I have to believe the wider political environment is partially responsible. When colleges are getting sued for DEI initiatives and libraries defunded for collecting for a broader tent, I probably shouldn’t be surprised that the reading choices people make narrow, at least when it comes to race.

The other element at work is the algorithm. And while BookTok gets the headlines, “the algorithm” exists on Facebook and Twitter and Instagam and SEO and all throughout the Internet. And it is an unseeable tectonic plate of herding. Of herding people toward their existing interests, ideas, biases, tastes, and attention. There is variation, but do not mistake that with plurality. This means that there is almost every kind of romantasy you could want, almost any commercial romance or thriller trope on searchable, taggable demand. And the winners win enormous, unprecedented reading share (the idea that one author could have 5-7 of the best-selling books of the year would have been unthinkable before BookTok, and we have seen this happen twice within the last five years).

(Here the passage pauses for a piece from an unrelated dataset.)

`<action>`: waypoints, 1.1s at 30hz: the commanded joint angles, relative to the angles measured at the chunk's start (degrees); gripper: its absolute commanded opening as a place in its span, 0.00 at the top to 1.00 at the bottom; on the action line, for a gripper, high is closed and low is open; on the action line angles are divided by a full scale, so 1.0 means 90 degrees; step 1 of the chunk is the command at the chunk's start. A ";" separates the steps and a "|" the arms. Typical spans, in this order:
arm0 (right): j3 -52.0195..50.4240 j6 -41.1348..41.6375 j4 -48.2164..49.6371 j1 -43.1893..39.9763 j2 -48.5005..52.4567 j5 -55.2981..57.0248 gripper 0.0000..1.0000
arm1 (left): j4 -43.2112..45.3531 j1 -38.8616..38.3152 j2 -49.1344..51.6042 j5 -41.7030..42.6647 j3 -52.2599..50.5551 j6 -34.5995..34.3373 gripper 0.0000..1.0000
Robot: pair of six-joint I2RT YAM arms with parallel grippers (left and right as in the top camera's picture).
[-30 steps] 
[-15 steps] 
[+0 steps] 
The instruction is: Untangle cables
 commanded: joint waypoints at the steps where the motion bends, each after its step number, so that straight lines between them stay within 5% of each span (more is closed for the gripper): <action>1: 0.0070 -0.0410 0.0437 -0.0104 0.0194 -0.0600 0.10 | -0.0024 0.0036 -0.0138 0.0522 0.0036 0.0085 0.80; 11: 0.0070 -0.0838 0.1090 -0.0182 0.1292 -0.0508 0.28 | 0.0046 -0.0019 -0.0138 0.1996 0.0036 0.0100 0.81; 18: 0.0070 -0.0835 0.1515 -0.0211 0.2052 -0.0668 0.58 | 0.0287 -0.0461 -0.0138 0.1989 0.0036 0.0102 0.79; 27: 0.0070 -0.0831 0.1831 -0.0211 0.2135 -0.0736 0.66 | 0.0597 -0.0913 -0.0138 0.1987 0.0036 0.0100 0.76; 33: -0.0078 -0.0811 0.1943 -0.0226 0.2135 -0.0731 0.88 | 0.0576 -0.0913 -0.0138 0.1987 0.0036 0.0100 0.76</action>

The algorithm so relentlessly solves for attention maintenance that things that present any kind of friction fall away. Things that seem too different. Things that are hard to immediately recognize as this or that get sidelined.

And so you get a list like this. A list where no single title is really objectionable on its own. I have read a handful of these and like them. But taken together they show us something uncomfortable. And I really have no idea how it gets any better. But I am not done thinking about it.